What is expected
Leaving the pictures aside, reproduce the data in full and word for word.

Dataset content
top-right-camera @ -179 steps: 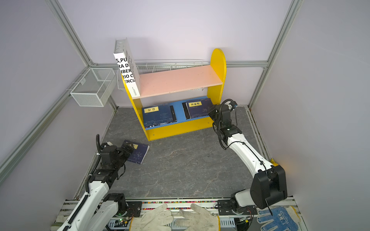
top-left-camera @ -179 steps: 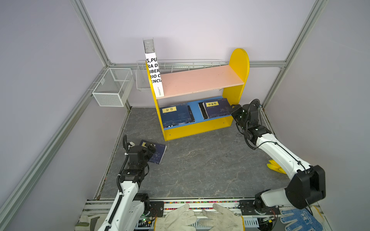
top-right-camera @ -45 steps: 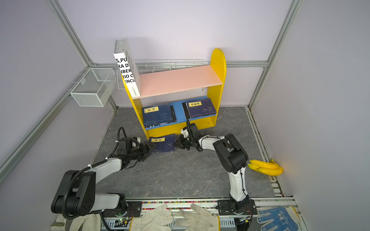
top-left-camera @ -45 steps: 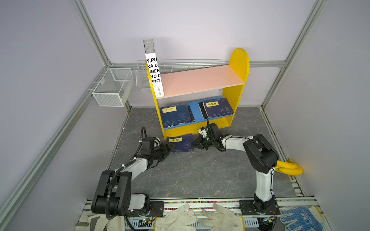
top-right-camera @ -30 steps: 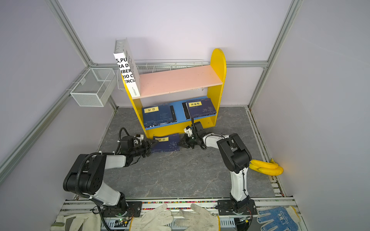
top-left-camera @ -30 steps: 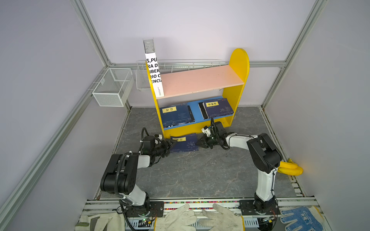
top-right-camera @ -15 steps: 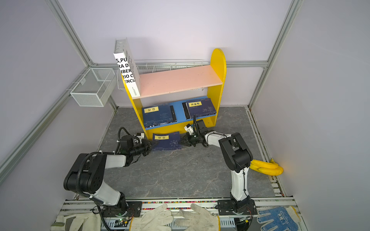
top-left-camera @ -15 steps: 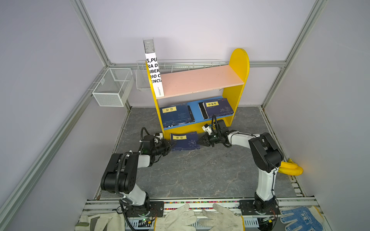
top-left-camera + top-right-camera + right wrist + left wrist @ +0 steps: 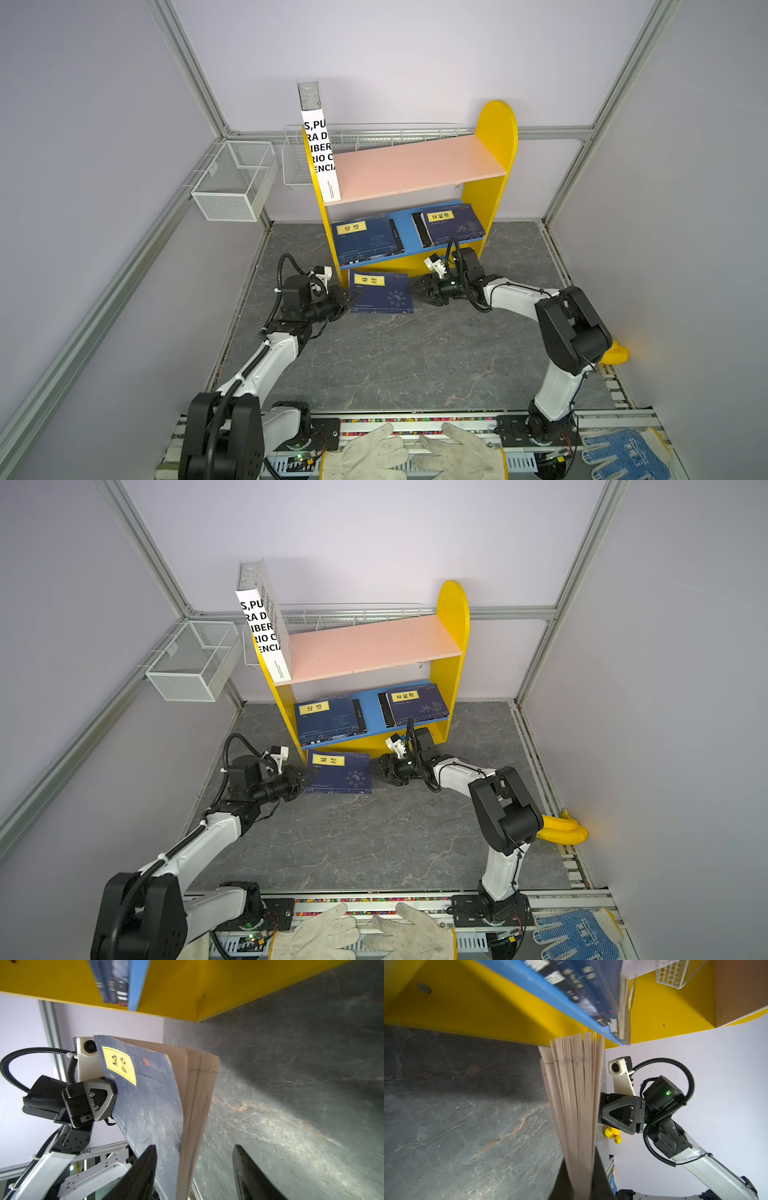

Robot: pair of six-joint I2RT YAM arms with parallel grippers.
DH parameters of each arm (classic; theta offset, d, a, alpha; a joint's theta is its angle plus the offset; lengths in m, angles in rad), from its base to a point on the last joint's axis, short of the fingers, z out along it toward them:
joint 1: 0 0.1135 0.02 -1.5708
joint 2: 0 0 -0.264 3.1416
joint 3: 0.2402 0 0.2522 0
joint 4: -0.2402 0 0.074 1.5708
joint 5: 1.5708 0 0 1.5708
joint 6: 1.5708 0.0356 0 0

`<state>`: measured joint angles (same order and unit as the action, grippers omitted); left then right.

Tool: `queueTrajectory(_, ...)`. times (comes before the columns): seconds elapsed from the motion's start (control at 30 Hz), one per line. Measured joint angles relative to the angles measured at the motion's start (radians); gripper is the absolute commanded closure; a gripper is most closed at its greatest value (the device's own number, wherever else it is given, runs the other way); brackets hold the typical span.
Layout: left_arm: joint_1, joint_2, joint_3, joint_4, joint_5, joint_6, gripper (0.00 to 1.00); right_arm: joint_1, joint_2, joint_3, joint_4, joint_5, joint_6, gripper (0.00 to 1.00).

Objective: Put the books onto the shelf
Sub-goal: 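Lift the upright book with both grippers toward the shelf opening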

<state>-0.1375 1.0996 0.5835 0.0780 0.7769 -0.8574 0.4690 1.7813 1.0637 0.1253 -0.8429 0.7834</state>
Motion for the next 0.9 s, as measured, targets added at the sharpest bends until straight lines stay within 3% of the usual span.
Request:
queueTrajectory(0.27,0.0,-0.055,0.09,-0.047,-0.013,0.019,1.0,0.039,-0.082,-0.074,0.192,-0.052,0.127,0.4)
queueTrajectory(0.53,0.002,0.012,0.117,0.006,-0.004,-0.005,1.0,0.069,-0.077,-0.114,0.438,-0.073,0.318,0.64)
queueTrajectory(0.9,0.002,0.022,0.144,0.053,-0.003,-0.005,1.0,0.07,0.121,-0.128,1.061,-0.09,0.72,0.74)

Answer section
top-right-camera @ -179 steps: 
top-left-camera @ -179 steps: 
top-right-camera @ -45 steps: 
top-left-camera @ -45 steps: 
top-right-camera @ -30 steps: 
top-left-camera @ -30 steps: 
top-right-camera @ -15 steps: 
top-left-camera @ -15 steps: 
top-left-camera + top-right-camera + right wrist + left wrist @ +0 steps: 

Robot: pair of six-joint I2RT YAM arms with parallel grippers.
DH parameters of each arm (classic; theta offset, d, a, alpha; a joint's theta is its angle plus the offset; lengths in m, angles in rad), from its base to a point on the last joint's axis, short of the fingers, z out along it toward them:
joint 1: 0 0.1135 0.02 -1.5708
joint 2: 0 0 -0.264 3.1416
joint 3: 0.2402 0 0.2522 0
joint 4: -0.2402 0 0.074 1.5708
joint 5: 1.5708 0 0 1.5708
joint 6: 1.5708 0.0356 0 0

`<state>`: measured joint angles (same order and unit as the action, grippers omitted); left then right.

Tool: `queueTrajectory(_, ...)`. times (comes before the columns): seconds elapsed from the motion's start (control at 30 Hz), one per line. Measured joint angles relative to the angles measured at the motion's start (radians); gripper is the absolute commanded closure; a gripper is most closed at its greatest value (the device's own number, wherever else it is given, runs the other way); brackets hold the typical span.
Layout: left_arm: joint_1, joint_2, joint_3, joint_4, joint_5, joint_6, gripper (0.00 to 1.00); right_arm: joint_1, joint_2, joint_3, joint_4, joint_5, joint_6, gripper (0.00 to 1.00).

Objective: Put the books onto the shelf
Sub-goal: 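Lift the upright book with both grippers toward the shelf opening
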
<state>-0.1375 1.0996 0.5835 0.0780 0.7769 -0.8574 0.4690 1.7813 1.0637 0.1253 -0.8429 0.7834</state>
Motion for the next 0.9 s, as measured, targets added at the sharpest bends until straight lines stay within 3% of the usual span.
Request:
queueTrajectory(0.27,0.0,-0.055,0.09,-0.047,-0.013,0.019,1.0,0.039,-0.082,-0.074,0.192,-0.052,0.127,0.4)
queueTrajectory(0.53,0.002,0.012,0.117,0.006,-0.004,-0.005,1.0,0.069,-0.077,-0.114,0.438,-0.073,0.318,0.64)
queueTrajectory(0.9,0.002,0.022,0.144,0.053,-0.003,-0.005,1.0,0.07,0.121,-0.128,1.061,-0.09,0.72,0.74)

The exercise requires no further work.